-- GIVEN RECORDS follows --
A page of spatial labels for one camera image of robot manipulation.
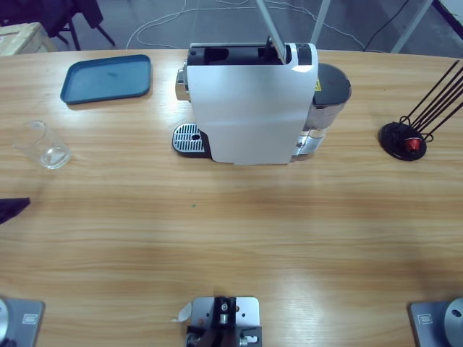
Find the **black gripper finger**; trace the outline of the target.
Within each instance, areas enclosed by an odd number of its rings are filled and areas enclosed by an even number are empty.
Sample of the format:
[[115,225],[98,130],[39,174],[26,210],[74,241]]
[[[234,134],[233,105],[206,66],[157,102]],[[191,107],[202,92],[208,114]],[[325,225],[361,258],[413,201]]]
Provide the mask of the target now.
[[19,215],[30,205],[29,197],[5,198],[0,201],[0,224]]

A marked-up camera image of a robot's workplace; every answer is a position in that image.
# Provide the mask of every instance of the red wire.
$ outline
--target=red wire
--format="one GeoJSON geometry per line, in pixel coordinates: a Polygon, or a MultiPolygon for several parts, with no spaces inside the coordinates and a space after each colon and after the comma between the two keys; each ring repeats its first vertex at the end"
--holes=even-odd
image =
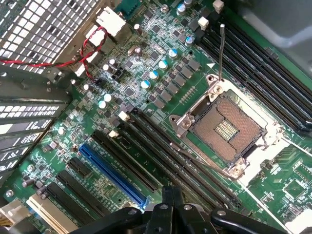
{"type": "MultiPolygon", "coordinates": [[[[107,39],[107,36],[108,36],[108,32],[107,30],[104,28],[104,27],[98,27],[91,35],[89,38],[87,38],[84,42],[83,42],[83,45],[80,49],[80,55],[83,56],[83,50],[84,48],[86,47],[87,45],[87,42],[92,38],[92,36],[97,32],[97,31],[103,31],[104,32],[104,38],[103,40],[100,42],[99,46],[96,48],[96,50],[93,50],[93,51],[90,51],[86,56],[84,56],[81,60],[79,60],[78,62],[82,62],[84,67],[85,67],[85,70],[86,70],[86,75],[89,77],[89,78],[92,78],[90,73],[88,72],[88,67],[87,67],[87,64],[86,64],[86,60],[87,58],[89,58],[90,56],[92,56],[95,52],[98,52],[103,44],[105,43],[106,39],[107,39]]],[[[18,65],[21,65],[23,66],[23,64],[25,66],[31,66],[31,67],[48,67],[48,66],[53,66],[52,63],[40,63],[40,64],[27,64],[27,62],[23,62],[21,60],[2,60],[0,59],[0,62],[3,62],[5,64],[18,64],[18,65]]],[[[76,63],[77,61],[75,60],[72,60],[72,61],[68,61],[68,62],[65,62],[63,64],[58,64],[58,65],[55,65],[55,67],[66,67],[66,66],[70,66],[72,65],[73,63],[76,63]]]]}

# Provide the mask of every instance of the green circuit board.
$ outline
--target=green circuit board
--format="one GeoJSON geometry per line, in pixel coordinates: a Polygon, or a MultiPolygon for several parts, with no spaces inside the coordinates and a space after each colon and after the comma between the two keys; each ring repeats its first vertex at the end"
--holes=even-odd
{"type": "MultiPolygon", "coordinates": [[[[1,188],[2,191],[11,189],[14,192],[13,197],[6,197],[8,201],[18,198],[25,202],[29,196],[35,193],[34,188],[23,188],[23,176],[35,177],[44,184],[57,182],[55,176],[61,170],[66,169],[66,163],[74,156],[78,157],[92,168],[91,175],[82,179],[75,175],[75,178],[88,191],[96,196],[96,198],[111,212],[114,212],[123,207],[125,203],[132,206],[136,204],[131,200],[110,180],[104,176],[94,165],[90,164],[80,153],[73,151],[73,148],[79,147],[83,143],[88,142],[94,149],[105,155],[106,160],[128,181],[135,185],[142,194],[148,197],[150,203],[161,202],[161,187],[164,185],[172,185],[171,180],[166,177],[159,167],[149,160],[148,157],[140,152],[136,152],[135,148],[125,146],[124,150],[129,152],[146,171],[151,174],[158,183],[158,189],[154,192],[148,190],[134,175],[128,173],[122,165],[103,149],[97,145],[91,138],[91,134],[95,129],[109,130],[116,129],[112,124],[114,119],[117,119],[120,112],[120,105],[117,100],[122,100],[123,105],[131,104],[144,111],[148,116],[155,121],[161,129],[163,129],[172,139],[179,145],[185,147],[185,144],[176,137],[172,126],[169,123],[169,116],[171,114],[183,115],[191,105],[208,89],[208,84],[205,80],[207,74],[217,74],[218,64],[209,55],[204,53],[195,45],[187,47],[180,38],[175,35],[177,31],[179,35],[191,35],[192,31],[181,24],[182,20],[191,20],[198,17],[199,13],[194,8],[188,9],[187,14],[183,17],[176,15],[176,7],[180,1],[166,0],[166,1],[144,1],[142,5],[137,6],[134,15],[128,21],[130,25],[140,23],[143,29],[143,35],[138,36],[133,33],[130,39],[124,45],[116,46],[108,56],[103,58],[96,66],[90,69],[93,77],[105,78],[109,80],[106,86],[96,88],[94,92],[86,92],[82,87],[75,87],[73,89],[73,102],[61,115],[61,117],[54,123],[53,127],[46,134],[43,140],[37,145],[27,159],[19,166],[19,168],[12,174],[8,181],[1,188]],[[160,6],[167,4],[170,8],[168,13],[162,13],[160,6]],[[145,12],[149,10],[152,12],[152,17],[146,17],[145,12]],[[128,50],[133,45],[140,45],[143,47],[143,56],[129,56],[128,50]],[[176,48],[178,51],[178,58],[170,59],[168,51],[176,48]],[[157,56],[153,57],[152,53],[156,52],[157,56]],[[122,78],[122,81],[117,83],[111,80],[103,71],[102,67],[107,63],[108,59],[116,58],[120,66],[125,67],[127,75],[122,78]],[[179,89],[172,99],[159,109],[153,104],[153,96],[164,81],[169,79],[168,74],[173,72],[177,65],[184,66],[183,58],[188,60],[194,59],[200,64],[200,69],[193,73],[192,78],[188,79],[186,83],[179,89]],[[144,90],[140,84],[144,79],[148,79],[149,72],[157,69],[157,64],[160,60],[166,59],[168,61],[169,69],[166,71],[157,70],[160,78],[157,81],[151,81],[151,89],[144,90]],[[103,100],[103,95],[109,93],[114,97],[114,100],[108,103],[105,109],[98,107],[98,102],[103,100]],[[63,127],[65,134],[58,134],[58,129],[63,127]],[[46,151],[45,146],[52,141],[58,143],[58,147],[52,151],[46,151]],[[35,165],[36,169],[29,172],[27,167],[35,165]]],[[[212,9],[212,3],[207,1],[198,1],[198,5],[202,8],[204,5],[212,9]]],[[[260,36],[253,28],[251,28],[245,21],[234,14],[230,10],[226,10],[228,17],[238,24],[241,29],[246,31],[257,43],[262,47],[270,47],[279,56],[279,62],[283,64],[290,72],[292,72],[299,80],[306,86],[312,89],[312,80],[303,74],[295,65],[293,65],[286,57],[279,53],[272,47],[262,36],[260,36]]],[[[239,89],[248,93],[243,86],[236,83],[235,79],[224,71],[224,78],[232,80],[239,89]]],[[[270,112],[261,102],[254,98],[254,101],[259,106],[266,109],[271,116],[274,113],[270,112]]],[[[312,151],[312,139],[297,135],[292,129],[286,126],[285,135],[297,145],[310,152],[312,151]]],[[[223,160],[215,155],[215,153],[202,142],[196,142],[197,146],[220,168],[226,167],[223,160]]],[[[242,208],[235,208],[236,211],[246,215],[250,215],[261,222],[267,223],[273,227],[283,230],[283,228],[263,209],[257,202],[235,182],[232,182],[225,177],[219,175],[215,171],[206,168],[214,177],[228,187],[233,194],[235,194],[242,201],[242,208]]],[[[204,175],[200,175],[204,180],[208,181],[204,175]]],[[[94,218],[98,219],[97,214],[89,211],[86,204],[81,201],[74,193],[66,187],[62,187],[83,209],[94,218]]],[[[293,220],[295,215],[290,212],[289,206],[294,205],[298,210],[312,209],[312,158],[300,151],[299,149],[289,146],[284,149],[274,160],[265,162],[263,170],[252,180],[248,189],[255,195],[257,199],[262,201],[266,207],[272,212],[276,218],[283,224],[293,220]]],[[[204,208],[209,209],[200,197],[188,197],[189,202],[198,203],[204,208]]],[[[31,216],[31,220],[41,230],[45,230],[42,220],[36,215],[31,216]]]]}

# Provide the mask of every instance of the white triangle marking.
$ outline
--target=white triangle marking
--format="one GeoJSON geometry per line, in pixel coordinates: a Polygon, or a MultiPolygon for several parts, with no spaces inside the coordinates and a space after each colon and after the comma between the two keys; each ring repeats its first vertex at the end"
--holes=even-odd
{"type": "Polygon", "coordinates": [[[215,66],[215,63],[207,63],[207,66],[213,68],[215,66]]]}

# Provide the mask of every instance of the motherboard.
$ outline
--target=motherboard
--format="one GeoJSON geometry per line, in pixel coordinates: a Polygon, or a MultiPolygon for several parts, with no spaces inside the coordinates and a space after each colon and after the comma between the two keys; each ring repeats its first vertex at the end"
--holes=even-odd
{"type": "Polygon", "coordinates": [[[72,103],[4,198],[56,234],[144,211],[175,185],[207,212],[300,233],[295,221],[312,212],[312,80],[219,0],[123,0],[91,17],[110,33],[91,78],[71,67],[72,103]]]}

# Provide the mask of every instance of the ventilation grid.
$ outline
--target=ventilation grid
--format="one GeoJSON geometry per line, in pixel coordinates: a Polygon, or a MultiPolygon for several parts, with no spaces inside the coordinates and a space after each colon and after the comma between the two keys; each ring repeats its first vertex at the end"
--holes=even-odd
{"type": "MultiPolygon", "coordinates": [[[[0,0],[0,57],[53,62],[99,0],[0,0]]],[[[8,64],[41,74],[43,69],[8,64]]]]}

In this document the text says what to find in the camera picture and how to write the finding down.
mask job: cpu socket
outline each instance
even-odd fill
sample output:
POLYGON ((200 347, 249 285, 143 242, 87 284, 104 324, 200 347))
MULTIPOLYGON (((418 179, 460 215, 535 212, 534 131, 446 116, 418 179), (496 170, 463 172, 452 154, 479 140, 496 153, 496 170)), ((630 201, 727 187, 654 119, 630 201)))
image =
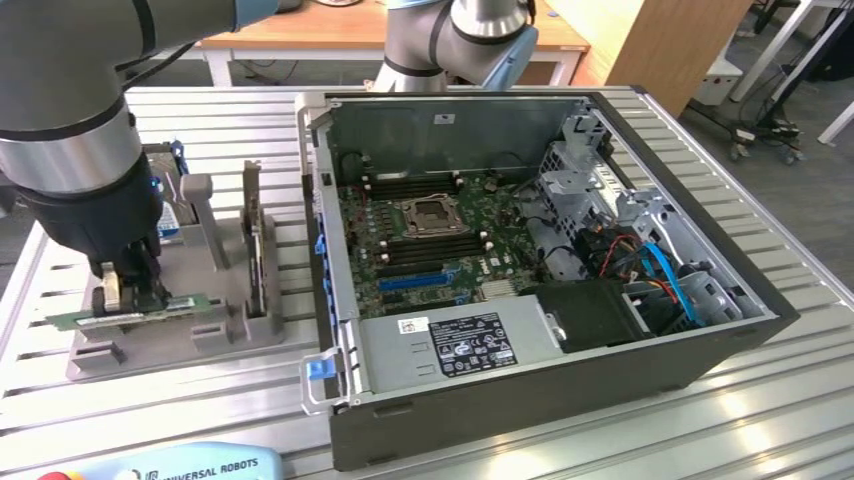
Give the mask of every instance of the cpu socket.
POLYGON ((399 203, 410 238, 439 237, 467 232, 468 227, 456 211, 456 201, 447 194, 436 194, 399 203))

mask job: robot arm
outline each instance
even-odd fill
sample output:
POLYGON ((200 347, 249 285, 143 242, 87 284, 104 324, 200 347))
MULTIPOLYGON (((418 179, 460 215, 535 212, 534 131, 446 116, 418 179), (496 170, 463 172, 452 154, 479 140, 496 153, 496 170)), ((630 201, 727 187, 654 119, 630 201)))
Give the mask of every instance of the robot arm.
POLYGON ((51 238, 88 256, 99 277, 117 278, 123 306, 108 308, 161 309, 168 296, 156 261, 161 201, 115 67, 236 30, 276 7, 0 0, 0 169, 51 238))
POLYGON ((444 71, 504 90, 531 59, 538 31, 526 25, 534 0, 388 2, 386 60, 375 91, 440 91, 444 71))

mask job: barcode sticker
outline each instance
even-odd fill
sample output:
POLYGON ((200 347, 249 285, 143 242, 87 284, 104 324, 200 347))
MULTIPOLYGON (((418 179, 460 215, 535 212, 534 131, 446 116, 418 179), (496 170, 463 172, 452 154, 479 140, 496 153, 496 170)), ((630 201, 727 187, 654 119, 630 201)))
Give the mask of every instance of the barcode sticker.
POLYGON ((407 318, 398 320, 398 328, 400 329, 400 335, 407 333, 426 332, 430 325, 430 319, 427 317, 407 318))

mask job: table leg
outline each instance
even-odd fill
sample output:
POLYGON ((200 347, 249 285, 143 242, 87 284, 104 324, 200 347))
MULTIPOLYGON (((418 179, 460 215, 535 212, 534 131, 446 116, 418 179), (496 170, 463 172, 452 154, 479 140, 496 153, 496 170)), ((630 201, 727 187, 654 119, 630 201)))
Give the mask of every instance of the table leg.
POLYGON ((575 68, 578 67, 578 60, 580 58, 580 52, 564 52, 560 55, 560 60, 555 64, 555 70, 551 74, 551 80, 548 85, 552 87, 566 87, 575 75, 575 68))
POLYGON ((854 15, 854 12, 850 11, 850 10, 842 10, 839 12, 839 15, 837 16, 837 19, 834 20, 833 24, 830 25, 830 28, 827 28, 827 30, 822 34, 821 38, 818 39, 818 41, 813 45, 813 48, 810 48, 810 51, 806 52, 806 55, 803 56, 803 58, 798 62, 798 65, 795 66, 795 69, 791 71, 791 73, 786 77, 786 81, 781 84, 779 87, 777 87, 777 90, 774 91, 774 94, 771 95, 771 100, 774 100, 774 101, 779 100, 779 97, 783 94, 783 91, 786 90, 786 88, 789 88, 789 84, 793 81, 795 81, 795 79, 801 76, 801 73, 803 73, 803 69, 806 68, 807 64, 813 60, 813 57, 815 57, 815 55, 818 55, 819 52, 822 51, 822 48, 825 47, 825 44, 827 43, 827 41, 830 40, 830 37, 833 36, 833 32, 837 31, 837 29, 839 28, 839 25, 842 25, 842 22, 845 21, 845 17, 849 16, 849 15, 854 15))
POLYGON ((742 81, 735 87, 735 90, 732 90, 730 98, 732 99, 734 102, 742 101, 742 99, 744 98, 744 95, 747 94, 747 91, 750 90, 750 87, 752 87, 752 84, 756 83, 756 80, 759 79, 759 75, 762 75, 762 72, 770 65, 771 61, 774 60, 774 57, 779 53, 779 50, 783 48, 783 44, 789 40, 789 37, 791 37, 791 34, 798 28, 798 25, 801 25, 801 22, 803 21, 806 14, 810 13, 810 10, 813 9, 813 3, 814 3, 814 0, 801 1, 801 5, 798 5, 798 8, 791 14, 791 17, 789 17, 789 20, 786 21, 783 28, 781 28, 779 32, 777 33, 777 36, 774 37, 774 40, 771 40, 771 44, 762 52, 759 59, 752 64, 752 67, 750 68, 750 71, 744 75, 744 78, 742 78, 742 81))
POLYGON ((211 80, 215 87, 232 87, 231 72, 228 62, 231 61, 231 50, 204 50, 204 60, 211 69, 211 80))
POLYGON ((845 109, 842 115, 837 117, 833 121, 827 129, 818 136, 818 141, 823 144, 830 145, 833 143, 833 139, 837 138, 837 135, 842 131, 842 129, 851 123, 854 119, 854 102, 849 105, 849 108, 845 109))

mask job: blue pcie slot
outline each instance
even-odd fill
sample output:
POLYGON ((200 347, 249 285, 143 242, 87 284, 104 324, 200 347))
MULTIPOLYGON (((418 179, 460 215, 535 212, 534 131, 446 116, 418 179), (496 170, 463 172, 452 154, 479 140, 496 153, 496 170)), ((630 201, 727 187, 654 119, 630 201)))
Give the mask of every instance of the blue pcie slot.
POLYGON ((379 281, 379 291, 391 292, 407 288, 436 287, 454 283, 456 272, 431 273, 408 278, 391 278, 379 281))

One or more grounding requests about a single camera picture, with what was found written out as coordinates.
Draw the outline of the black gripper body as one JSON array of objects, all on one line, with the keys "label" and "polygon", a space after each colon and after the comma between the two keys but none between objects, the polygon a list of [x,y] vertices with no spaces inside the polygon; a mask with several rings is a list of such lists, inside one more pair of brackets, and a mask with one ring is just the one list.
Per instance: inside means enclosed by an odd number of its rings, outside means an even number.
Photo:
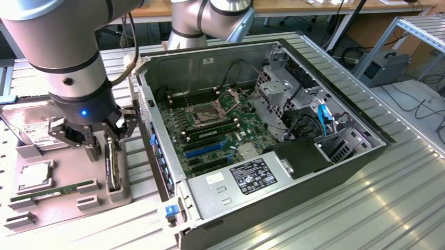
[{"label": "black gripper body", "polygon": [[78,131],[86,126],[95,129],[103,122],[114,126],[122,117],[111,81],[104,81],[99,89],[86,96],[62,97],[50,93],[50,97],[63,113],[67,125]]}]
-- GIVEN RECORDS concluded --
EXERCISE:
Identify all lines in the records above with the word "motherboard".

SOLUTION TO THIS PROBLEM:
# Provide the mask of every instance of the motherboard.
--target=motherboard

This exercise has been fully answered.